» **What you are asked to do**: Could you set down the listing below exactly, leaving out its pictures?

» **Records for the exercise**:
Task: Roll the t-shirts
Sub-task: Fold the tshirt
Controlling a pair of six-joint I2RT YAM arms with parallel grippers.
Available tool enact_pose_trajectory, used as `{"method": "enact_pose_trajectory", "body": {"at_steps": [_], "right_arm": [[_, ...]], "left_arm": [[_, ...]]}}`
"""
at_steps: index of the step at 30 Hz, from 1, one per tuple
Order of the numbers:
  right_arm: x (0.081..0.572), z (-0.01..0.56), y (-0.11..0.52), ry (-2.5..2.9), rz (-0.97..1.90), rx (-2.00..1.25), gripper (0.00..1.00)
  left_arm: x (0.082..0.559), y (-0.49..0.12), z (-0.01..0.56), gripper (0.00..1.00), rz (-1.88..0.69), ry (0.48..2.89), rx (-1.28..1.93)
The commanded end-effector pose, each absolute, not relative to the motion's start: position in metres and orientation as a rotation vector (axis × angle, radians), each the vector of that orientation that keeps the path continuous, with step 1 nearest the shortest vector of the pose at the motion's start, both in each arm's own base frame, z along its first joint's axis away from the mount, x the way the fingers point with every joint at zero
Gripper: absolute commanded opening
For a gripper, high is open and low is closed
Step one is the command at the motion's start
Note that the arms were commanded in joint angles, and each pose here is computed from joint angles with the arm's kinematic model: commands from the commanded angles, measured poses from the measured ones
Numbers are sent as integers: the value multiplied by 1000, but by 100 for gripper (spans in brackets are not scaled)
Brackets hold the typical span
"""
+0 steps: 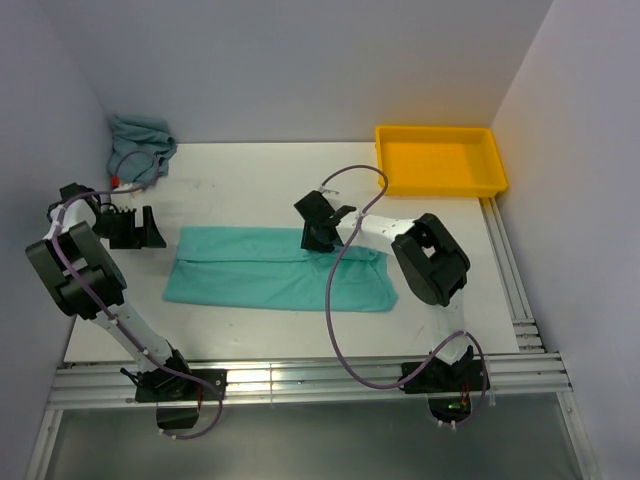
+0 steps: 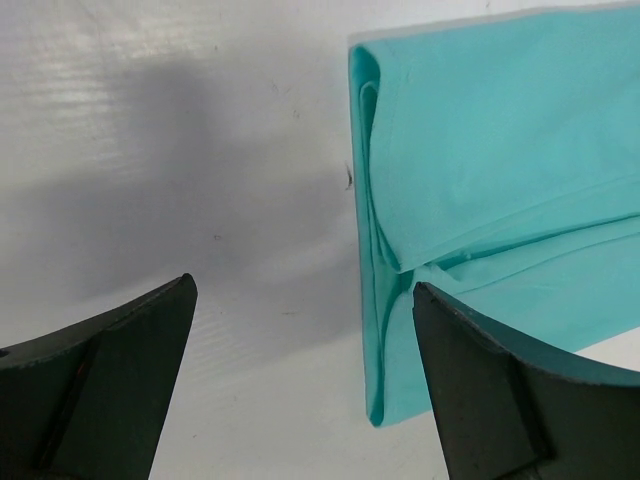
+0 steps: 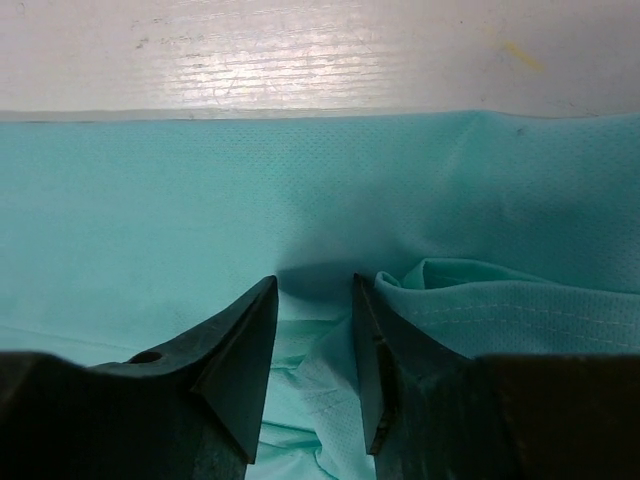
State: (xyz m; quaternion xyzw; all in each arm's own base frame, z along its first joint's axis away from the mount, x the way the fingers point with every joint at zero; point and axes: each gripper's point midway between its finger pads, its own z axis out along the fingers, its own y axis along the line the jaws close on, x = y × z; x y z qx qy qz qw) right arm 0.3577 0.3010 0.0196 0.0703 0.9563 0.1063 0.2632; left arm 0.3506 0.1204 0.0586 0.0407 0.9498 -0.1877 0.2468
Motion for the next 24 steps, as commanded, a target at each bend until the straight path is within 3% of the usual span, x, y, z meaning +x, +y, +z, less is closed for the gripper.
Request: {"method": "enact_pose_trajectory", "body": {"at_steps": [1, 6, 15, 24], "right_arm": [[352, 20, 290, 2616, 243, 187, 45], [362, 73, 288, 2523, 268, 192, 52], [351, 148, 254, 2369, 260, 296, 58], [332, 112, 201, 2404, 145, 439, 56]], "left_arm": [[367, 114, 90, 96, -538, 2506, 175], [382, 99, 115, 96, -457, 2466, 236], [430, 7, 155, 88, -481, 2322, 416], [460, -117, 157, 81, -566, 2228, 593]]}}
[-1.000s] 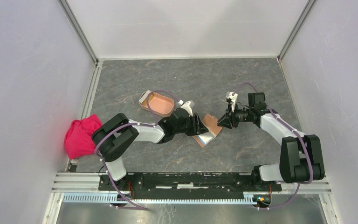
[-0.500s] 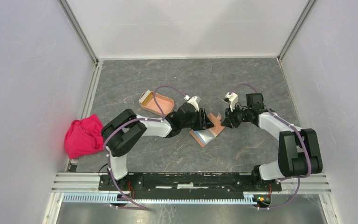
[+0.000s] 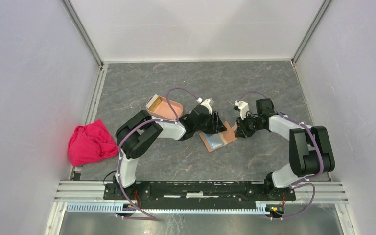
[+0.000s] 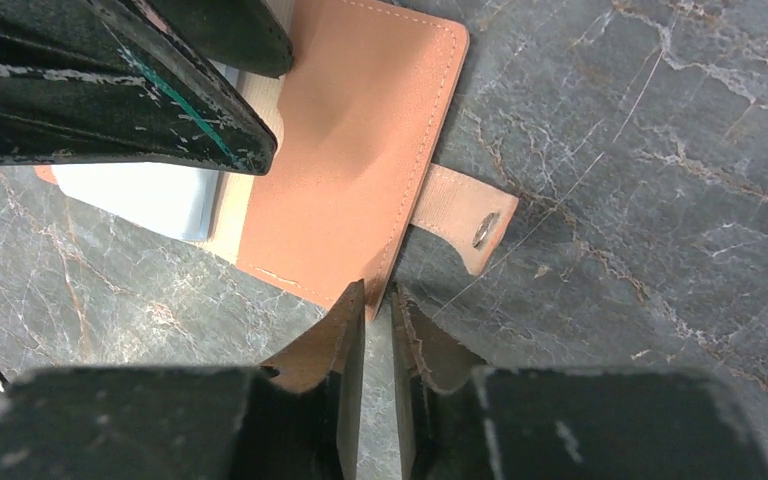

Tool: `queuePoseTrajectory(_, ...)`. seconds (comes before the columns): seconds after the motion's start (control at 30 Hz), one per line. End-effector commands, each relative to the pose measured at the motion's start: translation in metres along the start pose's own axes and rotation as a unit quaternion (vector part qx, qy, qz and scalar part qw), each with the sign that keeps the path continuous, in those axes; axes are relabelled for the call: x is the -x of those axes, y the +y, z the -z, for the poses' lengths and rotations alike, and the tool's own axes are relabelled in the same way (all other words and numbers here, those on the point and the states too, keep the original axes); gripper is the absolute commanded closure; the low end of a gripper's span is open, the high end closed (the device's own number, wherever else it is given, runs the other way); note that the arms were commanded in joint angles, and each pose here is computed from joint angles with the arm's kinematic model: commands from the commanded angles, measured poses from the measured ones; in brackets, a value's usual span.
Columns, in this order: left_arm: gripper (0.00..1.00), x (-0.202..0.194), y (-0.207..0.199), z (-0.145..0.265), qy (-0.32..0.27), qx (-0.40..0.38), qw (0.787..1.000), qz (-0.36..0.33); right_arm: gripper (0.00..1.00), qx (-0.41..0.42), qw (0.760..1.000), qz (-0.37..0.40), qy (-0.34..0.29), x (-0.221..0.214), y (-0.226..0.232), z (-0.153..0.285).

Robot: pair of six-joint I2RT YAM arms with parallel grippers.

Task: Put the credit cards into the card holder
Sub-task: Open the card holder at the center of the board.

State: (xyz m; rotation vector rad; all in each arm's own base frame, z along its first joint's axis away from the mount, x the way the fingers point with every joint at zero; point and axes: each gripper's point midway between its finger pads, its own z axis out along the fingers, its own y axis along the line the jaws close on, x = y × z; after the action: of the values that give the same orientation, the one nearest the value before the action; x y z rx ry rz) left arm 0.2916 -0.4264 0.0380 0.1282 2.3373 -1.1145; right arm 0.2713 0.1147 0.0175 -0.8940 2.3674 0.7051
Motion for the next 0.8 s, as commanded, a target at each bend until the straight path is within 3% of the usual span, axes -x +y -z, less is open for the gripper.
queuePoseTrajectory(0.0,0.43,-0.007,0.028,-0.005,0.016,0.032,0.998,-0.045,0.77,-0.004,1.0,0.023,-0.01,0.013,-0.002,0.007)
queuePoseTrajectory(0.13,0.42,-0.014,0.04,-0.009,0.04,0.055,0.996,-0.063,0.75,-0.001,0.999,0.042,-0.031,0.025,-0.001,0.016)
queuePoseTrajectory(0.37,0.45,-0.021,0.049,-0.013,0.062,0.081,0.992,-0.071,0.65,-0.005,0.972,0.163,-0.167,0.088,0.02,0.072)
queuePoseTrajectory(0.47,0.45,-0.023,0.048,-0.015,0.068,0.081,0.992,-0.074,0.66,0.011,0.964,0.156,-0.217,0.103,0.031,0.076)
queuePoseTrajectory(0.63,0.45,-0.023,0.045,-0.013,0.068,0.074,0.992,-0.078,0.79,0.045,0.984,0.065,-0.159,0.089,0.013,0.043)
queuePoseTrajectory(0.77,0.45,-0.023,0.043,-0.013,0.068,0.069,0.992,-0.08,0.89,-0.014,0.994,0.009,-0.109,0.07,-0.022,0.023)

» **Solution**:
Task: Roll the t-shirts
Sub-task: Fold the tshirt
Controlling a pair of six-joint I2RT YAM arms with parallel grippers.
Available tool enact_pose_trajectory, used as `{"method": "enact_pose_trajectory", "body": {"at_steps": [_], "right_arm": [[_, ...]], "left_arm": [[_, ...]]}}`
"""
at_steps: index of the step at 30 Hz, from 1, one per tuple
Order of the numbers:
  right_arm: x (0.081..0.572), z (-0.01..0.56), y (-0.11..0.52), ry (-2.5..2.9), rz (-0.97..1.90), rx (-2.00..1.25), gripper (0.00..1.00)
  left_arm: x (0.082..0.559), y (-0.49..0.12), z (-0.01..0.56), gripper (0.00..1.00), rz (-1.88..0.69), ry (0.48..2.89), rx (-1.28..1.93)
The commanded end-effector pose, each absolute, not relative to the motion's start: position in metres and orientation as a rotation vector (axis × angle, radians), each the vector of that orientation that keeps the path continuous, with step 1 nearest the shortest vector of the pose at the motion's start, both in each arm's own base frame, z along its first joint's axis away from the mount, x the way the fingers point with every joint at zero
Gripper: absolute commanded opening
For a gripper, high is open and low is closed
Step one is the command at the motion's start
Note that the arms were commanded in joint angles, and each pose here is computed from joint angles with the arm's kinematic model: commands from the commanded angles, measured poses from the measured ones
Numbers are sent as integers: the value multiplied by 1000, but by 100 for gripper (spans in brackets are not scaled)
Brackets hold the typical span
"""
+0 steps: 
+0 steps: 
+0 steps: 
State: (xyz m; quaternion xyzw; all in each arm's own base frame, z along its first joint's axis away from the mount, x the way the fingers point with every joint at zero; point and axes: each gripper's point midway between its finger pads, its own z axis out along the fingers, its own y axis along the line the jaws close on, x = y × z; x y z qx qy qz qw) right arm 0.3577 0.3010 0.0196 0.0703 0.9563 0.1063 0.2632; left arm 0.3506 0.1204 0.0586 0.0407 0.9498 -0.1877 0.2468
Motion for the next 24 steps, as commanded, a target at each bend until the straight path is within 3% of the usual span, x, y, z meaning +x, +y, +z, less is closed for the gripper.
Request: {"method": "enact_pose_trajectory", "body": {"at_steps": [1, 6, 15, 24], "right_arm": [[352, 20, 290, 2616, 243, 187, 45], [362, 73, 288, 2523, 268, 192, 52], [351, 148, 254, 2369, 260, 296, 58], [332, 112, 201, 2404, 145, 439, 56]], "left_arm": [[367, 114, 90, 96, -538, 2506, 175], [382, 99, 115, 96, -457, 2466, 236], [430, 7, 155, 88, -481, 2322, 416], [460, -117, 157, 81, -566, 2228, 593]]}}
[-1.000s] 
[-0.500s] 
[+0.000s] 
[+0.000s] 

Tool: `queuePoseTrajectory(_, ...)`. seconds (comes before the columns): seconds after the motion's start (control at 30 Hz), one per line. End-effector commands, each relative to the pose measured at the motion's start: translation in metres along the start pose's own axes and rotation as a unit quaternion (vector part qx, qy, qz and scalar part qw), each with the sign that keeps the path continuous, in those axes; axes are relabelled for the call: x is the -x of those axes, y the +y, z the -z, for the poses' lengths and rotations alike, and the tool's own axes are relabelled in the same way (all other words and numbers here, those on the point and the states too, keep the original axes); gripper is the absolute commanded closure; the low end of a gripper's span is open, the high end closed (the device's own number, wherever else it is given, runs the other way); note that the arms were commanded in joint angles, and each pose here is computed from joint angles with the arm's kinematic model: commands from the commanded angles, measured poses from the measured ones; in brackets, a value's usual span.
Columns, in this order: left_arm: gripper (0.00..1.00), x (-0.202..0.194), y (-0.207..0.199), z (-0.145..0.265), qy (-0.32..0.27), qx (-0.40..0.38), qw (0.787..1.000), qz (-0.36..0.33); right_arm: gripper (0.00..1.00), qx (-0.41..0.42), qw (0.760..1.000), qz (-0.37..0.40), qy (-0.34..0.29), x (-0.221..0.214), y (-0.226..0.232), z (-0.153..0.285).

Robot: pair of six-joint I2RT YAM arms with parallel grippers.

Task: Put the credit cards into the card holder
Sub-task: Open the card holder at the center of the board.

State: (xyz m; rotation vector rad; all in each arm's own base frame, z along its first joint's axis away from the mount, x the way the fingers point with every joint at zero; point and axes: each gripper's point midway between its finger pads, its own z axis out along the fingers, its own y axis along the line the jaws close on, x = y × z; after the action: of the values that give the same orientation, the one nearest the value before the action; x y z rx ry rz) left arm 0.2916 -0.4264 0.0380 0.1282 2.3373 -1.1145; right arm 0.2713 0.1147 0.0175 -0.8940 2.3674 0.7051
Motion for the next 0.8 s, as commanded, a target at each bend until the straight path is within 3% of the usual span, axes -x +y -z, less is open for the gripper.
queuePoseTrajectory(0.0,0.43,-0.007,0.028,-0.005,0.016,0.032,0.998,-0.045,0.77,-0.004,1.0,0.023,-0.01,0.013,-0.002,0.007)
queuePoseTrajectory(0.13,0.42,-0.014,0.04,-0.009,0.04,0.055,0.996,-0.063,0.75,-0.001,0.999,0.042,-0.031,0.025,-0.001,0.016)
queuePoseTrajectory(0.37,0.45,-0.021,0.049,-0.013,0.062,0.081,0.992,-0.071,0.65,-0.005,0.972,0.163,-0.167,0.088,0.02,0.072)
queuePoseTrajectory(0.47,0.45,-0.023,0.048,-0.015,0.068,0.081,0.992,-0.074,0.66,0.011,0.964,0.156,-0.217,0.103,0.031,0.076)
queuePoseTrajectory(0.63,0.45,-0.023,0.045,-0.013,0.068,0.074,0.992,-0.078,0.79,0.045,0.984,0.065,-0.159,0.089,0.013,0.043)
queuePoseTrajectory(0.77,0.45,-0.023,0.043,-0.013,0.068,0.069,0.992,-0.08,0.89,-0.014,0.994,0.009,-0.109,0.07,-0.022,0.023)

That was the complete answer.